▸ Problem requirements:
Reproduce the complete listing without any deviation.

▸ Supplied information:
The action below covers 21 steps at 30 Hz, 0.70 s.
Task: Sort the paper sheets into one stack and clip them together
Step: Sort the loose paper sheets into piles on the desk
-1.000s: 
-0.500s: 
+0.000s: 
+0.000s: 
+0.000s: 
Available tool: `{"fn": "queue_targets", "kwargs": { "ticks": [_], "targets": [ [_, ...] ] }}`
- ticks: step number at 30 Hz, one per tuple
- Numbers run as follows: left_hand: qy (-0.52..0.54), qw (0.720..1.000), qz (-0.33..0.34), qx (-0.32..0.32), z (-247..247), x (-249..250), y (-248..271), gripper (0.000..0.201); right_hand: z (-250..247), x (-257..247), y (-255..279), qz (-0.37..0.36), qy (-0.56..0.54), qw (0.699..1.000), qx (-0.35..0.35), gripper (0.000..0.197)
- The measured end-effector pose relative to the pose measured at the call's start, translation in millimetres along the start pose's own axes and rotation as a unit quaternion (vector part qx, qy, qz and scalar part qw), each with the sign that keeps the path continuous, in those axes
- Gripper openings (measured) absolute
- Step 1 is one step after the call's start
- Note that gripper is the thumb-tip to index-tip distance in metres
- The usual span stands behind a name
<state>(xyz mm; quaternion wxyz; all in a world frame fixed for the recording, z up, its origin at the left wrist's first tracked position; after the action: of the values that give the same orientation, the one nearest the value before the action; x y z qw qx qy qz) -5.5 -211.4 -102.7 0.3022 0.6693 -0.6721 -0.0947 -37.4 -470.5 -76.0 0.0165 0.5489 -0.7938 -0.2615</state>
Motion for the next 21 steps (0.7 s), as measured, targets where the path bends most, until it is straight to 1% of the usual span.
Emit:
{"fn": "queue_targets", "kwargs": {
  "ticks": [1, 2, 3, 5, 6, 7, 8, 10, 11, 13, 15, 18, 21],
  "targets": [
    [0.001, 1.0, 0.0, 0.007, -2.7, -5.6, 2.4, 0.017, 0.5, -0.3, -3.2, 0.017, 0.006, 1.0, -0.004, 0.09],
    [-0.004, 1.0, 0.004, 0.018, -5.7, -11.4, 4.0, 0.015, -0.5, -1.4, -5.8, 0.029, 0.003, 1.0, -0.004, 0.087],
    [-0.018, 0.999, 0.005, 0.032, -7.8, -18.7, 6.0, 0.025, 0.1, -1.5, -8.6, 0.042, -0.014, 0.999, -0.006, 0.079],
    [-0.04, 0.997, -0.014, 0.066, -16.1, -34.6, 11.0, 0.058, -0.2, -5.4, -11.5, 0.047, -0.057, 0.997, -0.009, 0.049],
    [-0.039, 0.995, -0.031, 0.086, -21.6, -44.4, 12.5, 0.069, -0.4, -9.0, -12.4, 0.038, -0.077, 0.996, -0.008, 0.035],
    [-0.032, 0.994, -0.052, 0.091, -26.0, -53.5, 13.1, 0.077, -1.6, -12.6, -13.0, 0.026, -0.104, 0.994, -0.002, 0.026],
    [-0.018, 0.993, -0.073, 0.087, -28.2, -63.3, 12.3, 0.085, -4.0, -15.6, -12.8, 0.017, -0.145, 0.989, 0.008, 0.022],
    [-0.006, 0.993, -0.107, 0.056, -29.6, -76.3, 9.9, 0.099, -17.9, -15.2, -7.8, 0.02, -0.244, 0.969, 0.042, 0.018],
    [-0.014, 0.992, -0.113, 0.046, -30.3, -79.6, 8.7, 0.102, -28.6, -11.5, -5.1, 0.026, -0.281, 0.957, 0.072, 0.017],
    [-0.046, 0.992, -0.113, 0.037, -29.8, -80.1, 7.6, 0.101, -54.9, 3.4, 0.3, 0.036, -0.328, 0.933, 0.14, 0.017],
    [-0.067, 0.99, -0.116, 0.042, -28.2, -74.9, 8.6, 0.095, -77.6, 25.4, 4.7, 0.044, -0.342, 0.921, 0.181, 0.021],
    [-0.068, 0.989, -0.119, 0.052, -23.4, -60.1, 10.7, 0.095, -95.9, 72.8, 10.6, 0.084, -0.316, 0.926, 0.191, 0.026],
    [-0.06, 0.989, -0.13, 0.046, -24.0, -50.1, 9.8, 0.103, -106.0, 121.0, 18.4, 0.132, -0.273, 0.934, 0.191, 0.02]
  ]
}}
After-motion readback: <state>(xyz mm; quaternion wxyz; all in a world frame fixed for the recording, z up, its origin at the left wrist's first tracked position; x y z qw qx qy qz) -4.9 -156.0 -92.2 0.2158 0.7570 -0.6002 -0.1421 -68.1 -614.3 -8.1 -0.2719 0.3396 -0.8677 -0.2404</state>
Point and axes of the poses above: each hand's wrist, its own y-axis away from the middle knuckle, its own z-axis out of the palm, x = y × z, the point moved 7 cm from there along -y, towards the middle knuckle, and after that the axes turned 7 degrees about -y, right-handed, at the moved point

▸ Answer for this exercise:
The action below covers 21 steps at 30 Hz, 0.70 s.
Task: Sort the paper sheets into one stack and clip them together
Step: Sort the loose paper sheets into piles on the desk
-1.000s: 
-0.500s: 
+0.000s: 
+0.000s: 
+0.000s: 
Available tool: `{"fn": "queue_targets", "kwargs": { "ticks": [_], "targets": [ [_, ...] ] }}`
- ticks: step number at 30 Hz, one per tuple
- Numbers run as follows: left_hand: qy (-0.52..0.54), qw (0.720..1.000), qz (-0.33..0.34), qx (-0.32..0.32), z (-247..247), x (-249..250), y (-248..271), gripper (0.000..0.201); right_hand: z (-250..247), x (-257..247), y (-255..279), qz (-0.37..0.36), qy (-0.56..0.54), qw (0.699..1.000), qx (-0.35..0.35), gripper (0.000..0.197)
- The measured end-effector pose relative to the pose measured at the call's start, translation in millimetres along the start pose's own axes and rotation as a unit quaternion (vector part qx, qy, qz and scalar part qw), each with the sign that keeps the path continuous, in those axes
- Gripper openings (measured) absolute
- Step 1 is one step after the call's start
- Note that gripper is the thumb-tip to index-tip distance in metres
- The usual span stands behind a name
<state>(xyz mm; quaternion wxyz; all in a world frame fixed for the recording, z up, its origin at the left wrist's first tracked position; after the action: of the values that give the same orientation, the one nearest the value before the action; x y z qw qx qy qz) -5.5 -211.4 -102.7 0.3022 0.6693 -0.6721 -0.0947 -37.4 -470.5 -76.0 0.0165 0.5489 -0.7938 -0.2615</state>
Motion for the next 21 steps (0.7 s), as measured, targets where the path bends most, until it is straight to 1% of the usual span.
Emit:
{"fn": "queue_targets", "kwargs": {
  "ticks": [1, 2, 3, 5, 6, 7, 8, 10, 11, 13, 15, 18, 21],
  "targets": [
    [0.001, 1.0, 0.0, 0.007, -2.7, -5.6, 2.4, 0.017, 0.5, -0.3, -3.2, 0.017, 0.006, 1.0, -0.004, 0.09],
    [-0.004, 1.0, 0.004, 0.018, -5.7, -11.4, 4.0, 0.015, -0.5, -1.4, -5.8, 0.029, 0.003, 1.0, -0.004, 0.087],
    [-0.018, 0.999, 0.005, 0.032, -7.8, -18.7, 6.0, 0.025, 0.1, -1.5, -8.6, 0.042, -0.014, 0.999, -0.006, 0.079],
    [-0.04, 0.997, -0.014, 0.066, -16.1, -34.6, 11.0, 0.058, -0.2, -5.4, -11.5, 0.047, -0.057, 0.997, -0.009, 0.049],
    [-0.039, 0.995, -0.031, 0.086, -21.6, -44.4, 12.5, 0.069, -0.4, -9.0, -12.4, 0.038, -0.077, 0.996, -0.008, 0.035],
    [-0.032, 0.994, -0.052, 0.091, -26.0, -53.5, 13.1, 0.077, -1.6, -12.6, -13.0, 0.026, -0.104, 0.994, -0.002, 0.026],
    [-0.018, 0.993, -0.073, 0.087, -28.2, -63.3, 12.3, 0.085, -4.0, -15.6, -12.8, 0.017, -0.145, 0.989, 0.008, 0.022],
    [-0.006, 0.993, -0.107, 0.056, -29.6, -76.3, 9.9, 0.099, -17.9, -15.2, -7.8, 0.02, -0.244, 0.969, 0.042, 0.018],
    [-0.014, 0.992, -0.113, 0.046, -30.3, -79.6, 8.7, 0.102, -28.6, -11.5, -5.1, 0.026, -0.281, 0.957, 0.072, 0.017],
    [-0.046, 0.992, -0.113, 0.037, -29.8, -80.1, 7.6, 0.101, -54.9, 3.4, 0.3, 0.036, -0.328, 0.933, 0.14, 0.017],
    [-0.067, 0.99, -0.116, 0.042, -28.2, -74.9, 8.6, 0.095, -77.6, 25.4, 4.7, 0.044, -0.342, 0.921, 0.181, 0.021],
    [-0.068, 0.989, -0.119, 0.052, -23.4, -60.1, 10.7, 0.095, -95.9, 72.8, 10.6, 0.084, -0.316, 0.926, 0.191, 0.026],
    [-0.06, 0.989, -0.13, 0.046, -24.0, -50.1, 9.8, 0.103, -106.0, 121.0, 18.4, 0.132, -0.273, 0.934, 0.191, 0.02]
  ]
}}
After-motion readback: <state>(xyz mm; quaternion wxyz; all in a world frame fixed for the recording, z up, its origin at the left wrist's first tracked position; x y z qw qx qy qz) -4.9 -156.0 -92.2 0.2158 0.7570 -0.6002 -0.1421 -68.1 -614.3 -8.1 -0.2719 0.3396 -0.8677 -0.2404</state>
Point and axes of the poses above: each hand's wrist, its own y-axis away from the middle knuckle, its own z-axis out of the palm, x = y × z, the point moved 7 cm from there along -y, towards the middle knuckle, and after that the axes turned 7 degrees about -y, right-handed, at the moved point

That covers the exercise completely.